Afinal, educar ambientalmente não é punir pelo errado, mas dar condições para fazer o correto.

Os materiais que não vão para reciclagem são destinados aos aterros. Mais aterros são necessários, distribuídos pela cidade, principalmente em locais como a imensa zona leste, acoplando, na sua construção, sistemas de aproveitamento do gás metano gerado na disposição do lixo. Além de um sistema eficiente de compostagem.

Gera-se energia, melhora-se a logística.

Na política de gestão integrada do lixo, um importante ator também precisa estar presente. Segundo o Instituto Pólis, existem aproximadamente 20 mil catadores de lixo na cidade de São Paulo.

É estimado que cada catador colete 500 quilos de resíduos por dia, o que totaliza 10 mil toneladas que são encaminhadas diretamente para reciclagem, deixando de chegar aos aterros.

Apesar de serem muitos, os catadores estão organizados em poucas cooperativas. E pela superlotação dessas, muitas vezes o lixo separado pela população volta a ser misturado, tomando o mesmo destino dos rejeitos e sendo enterrado.

As políticas públicas precisam incentivar a reciclagem, principalmente através das cooperativas, para aliviar os aterros.

O lixo não é um problema que se esgota no consumo, no aterro e nem no município. Precisa de solução integrada e que seja metropolitana. Carecemos de uma Autoridade única que gerencie a operação.

Produção, disposição, coleta e destino devem ser colocados num grande mapa da região metropolitana de São Paulo. A dinâmica tem que atingir o todo.

Cidade desenvolvida trata o lixo com carinho.
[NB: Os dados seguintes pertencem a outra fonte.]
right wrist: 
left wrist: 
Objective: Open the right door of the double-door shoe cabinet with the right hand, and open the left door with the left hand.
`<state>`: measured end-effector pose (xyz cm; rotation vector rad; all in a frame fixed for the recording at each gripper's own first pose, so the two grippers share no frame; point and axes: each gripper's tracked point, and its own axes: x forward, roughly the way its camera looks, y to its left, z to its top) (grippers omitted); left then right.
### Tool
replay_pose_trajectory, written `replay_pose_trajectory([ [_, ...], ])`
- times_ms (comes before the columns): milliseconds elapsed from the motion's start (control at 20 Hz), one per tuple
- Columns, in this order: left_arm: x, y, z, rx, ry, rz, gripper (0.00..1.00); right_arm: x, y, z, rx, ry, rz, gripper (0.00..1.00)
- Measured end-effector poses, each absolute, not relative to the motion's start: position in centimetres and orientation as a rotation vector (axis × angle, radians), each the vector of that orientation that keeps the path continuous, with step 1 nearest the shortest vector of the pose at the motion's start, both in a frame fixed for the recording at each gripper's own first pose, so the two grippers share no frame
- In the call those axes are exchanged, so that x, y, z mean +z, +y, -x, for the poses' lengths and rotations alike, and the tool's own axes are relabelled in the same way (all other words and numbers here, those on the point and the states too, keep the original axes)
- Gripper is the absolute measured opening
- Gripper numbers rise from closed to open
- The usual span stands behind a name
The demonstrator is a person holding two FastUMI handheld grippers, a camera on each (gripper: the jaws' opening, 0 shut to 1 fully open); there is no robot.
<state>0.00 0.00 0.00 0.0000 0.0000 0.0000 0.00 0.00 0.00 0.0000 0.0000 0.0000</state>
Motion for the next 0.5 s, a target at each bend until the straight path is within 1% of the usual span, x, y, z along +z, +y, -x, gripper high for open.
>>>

José Luiz Portella Pereira, 58, é engenheiro civil especializado em gerenciamento de projetos, orçamento público, transportes e tráfego. Foi secretário-executivo dos Ministérios do Esporte e dos Transportes, secretário estadual dos Transportes Metropolitanos e de Serviços e Obras da Prefeitura de São Paulo e presidente da Fundação de Assistência ao Estudante. Formulou e implantou o Programa Alfabetização Solidária e implantou o 1º Programa Universidade Solidária. Escreve às quintas-feiras na Folha.com.